Tio Maurício foi o primeiro amigo de Tomás.
Eles passaram a se corresponder por cartas – apesar da facilidade do correio eletrônico, parecia muito mais apropriado.
De vez em quando chegavam postais.
O quintal agora parecia pequeno. Tomás queria conhecer o mundo.
A partir daí, ele começou a entender o dinheiro como ferramenta de manifestação de desejos.
Tomás não concordava com o capitalismo, e quanto mais entendia do funcionamento do mundo, mais encontrava falhas na forma de pensar e construir da humanidade.
Mas seus anos documentando hipóteses e descobertas sobre seu universo minúsculo lhe ensinaram muito sobre paciência.
Ele sabia que o pequeno esforço diário era o fator mais importante para o progresso. Ele sabia persistir.
Montou uma espécie de barraca de feira na calçada e começou a vender todos os objetos da casa que estavam tristes – assim esses objetos poderiam ser felizes em outros lares, e ele poderia juntar algum dinheiro.
Vendeu a bicicletinha verde, livros que se sentiam inúteis, e alguns brinquedos antigos.
Sua mãe e avó se sensibilizaram, e logo talheres de prata há muito abandonados foram postos à venda junto com casacos de pele que nunca fizeram sentido para o calor maçante daquela cidadezinha portuária.
Logo, alguns vizinhos também se entusiasmaram com a possibilidade de fazer trocados ao mesmo tempo que destralhavam suas casas, e organizaram uma feira de desapegos.
A feira foi um sucesso.
Tomás escreveu uma longa carta para Tio Maurício contando sobre como todo mundo agora estava mais feliz – inclusive os objetos.
Ele começou a relacionar a alegria ao movimento.
Quatro anos depois Tomás comprou um pequeno barco a motor com a pintura desgastada. O casco era branco, e a parte de cima, que cobria a cabine, azul celeste.
Chamou o barco de “minke”, em alusão à baleia-minke, a menor baleia do mundo.
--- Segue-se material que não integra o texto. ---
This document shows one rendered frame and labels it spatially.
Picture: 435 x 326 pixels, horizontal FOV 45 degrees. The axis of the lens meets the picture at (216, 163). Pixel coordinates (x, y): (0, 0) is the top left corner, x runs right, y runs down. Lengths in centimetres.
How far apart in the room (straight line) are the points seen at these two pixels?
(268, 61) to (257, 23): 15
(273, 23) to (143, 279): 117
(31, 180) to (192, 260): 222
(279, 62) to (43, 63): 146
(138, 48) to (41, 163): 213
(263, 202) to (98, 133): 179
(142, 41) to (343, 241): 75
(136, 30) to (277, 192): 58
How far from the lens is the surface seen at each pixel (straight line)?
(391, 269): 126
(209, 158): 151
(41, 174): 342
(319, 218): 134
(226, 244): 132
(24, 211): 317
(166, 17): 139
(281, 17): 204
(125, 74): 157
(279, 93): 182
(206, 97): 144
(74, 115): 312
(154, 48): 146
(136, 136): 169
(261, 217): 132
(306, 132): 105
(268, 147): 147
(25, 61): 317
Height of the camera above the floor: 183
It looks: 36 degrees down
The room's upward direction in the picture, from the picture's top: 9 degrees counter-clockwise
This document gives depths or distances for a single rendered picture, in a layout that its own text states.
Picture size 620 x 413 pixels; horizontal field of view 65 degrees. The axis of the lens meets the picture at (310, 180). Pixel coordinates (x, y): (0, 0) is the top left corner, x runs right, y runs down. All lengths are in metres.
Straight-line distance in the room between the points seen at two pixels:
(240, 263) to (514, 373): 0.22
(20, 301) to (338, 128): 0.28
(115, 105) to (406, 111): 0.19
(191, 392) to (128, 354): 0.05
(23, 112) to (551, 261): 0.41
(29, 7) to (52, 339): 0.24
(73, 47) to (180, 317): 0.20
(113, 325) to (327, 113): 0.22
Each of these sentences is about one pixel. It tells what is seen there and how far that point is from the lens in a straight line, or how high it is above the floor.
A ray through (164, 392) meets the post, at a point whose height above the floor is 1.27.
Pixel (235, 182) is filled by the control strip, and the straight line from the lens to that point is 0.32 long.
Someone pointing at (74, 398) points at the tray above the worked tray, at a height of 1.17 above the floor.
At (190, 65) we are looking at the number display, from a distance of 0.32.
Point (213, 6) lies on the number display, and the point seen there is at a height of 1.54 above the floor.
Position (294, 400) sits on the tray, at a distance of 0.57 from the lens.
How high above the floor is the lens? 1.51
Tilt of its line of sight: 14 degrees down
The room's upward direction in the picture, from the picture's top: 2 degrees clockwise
Pedia à avó pra separar o almoço pra viagem, colocava na mochila alguns instrumentos médicos, um ou dois livros, um caderno de anotação. Tirava uma maçã da fruteira, jogava pro alto, guardava no bolso da bermuda larga, e partia em direção ao porto.
À noite, quando o silêncio fazia com que o farfalhar das ondas acabando no casco aumentasse, Tomás se transformava no barco e dormia.
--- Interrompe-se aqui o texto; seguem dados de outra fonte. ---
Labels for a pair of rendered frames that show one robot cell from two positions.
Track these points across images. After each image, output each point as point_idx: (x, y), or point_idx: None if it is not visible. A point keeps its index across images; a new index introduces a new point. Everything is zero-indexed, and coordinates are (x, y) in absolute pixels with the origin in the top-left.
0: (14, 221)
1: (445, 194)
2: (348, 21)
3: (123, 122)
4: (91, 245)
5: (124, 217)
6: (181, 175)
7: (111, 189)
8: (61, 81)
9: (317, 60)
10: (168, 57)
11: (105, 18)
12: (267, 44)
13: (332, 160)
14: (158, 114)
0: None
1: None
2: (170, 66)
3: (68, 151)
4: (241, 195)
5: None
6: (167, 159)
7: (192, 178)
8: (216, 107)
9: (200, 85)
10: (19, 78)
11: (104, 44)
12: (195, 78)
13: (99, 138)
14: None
A sensação de poder cruzar os oceanos alongava o coração de menino.
Escrevia cada vez mais e voltava pra casa cada vez menos.
Sua coragem transformou o mar em quintal.
A avó e a mãe se revezavam pra levar comida até o porto.
Dona Eneida esbanjava uma força lúcida num corpo de 84 anos. A caminhada oxigenava sua gratidão pelo simples da vida.
Mesmo, e principalmente, quando chovia, ela amarrava com convicção um paninho de prato com frases prontas em volta do almoço de Tomás e seguia firme até o barquinho do neto.
Às vezes eles rumavam juntos mar adentro. A avó gostava da sensação do vento encostando nas suas rugas.
Marília dizia que não gostava de água. Mas uma vez foi. Tomás segurou a mão da mãe durante todo o passeio.
Um dia a tempestade virou o barco.
Tomás não sabia nadar.
Afundou gentilmente, como era de seu feitio.
Deixou os olhos bem abertos, porque não conhecia o fundo do mar.
🔭#8 o pequeno alquimista
Estou escrevendo qualquer coisa porque nem sei o que escrever depois de ler esse texto, mas queria deixar esse registro de que li esse texto e fiquei sem saber o que escrever.
Awn que lindo.
😍 amo seus textos.
você é incrível demais.
Achei muito massa essa news ser um texto assim, tão cheio de riqueza de detalhes.